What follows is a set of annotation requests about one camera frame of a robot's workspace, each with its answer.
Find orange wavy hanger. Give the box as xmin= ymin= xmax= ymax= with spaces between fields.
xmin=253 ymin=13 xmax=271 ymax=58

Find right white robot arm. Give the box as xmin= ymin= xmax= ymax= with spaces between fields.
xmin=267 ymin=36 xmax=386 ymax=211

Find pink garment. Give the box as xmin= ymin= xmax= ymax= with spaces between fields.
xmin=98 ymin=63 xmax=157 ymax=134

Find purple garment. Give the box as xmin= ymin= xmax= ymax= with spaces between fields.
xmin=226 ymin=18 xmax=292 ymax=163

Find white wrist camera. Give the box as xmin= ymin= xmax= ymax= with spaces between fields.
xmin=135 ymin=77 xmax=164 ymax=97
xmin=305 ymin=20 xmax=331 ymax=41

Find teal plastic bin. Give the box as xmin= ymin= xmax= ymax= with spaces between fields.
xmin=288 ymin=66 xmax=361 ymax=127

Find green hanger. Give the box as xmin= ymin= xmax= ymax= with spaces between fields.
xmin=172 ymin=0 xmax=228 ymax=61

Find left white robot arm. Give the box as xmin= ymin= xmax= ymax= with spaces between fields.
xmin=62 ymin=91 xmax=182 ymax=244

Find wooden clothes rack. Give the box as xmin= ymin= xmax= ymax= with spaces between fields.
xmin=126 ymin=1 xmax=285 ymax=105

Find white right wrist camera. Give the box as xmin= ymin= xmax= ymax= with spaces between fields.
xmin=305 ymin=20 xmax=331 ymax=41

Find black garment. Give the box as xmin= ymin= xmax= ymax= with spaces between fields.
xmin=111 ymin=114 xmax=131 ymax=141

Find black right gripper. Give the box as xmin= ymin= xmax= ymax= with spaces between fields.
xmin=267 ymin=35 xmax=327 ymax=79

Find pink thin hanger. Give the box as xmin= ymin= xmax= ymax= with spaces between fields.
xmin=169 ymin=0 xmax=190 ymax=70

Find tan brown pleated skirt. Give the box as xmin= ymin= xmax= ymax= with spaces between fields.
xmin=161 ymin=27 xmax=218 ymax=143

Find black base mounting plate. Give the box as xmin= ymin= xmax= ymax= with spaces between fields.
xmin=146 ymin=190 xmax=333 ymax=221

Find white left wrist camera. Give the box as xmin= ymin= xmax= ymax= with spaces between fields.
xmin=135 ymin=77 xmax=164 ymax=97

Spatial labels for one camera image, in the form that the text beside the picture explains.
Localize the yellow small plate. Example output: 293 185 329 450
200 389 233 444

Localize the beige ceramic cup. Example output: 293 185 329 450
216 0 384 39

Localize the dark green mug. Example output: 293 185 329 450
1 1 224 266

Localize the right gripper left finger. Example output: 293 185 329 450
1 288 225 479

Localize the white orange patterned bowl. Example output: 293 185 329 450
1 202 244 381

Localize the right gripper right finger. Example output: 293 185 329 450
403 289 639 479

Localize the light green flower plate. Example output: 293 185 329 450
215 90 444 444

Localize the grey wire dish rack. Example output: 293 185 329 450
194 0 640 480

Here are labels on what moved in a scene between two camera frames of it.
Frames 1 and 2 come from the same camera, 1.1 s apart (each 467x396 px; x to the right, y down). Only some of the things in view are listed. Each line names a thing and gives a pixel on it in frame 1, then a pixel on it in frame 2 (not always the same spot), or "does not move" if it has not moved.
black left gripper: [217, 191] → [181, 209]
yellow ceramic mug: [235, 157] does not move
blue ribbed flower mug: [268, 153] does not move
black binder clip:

------------------------------------------------

WHAT TO WORK ON:
Give back every line of the listing where the word "moved" shows up.

TASK OUTPUT:
Here are labels on what moved in a scene between two camera frames of it.
Frames 1 and 2 come from the same camera, 1.1 s apart (each 467x396 px; x to the right, y down). Only some of the things in view are listed. Each line names a thing and gives a pixel on it in frame 1, then a pixel on it in frame 2 (not always the same spot), or "does not move" if it has not moved.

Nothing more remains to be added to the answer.